TRY IT: Restate the listing below word for word, pictures excluded.

RAW DATA:
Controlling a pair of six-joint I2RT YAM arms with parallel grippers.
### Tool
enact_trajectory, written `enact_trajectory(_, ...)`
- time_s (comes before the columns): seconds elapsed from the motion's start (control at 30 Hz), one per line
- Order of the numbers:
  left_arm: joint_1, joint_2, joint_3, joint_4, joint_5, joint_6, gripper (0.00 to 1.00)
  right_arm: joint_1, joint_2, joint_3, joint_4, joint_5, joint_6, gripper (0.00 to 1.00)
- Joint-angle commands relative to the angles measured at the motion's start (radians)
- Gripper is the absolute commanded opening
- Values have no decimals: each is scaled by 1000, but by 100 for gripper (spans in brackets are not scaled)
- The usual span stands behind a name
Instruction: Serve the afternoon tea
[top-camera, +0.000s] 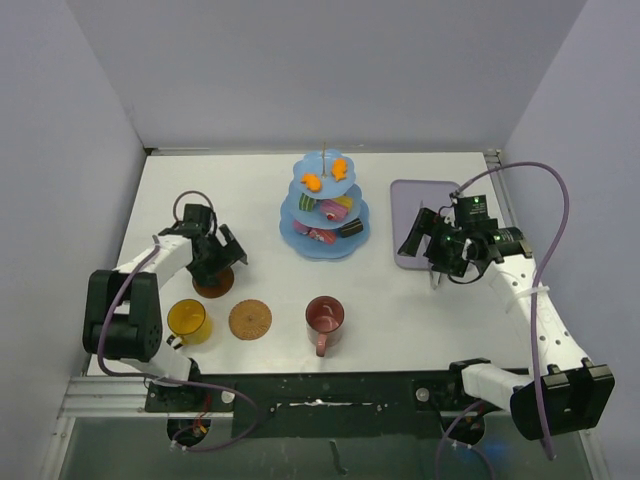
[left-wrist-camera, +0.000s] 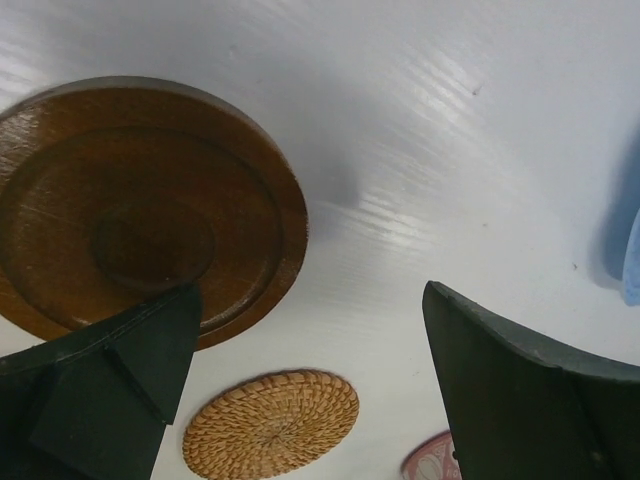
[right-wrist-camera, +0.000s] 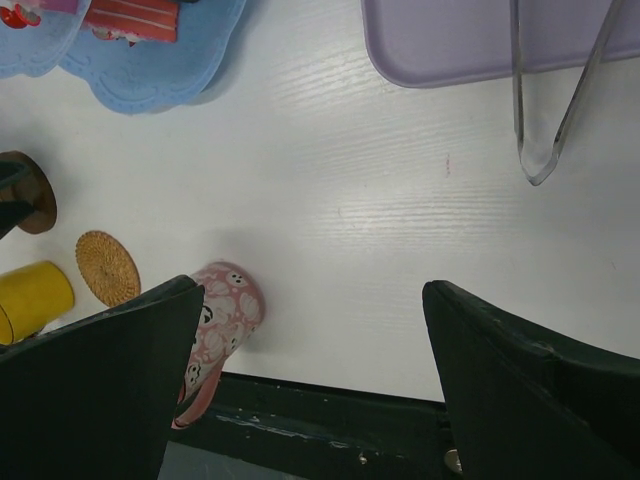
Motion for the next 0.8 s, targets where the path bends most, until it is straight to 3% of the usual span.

SOLUTION TO THE EXERCISE:
Controlling a pair of six-joint I2RT YAM arms with parallel grippers.
### Tool
enact_trajectory, written `enact_trajectory(_, ...)`
- time_s (comes before the columns): seconds elapsed from the motion's start (control at 30 Hz), one per line
- Order of the numbers:
  left_arm: joint_1, joint_2, joint_3, joint_4, joint_5, joint_6, gripper (0.00 to 1.00)
  right_arm: joint_1, joint_2, joint_3, joint_4, joint_5, joint_6, gripper (0.00 to 1.00)
- Joint-angle commands relative to the angles measured at the motion's start (radians)
- Gripper is the absolute commanded opening
- Values have no decimals: each is scaled by 1000, but by 100 for gripper (spans in brackets are not scaled)
- The usual span stands behind a name
Instruction: Serve the afternoon tea
[top-camera, +0.000s] 
[left-wrist-camera, +0.000s] 
[right-wrist-camera, +0.000s] 
Motion for the next 0.8 s, targets where the path bends most, until it is straight to 3% of the usual span.

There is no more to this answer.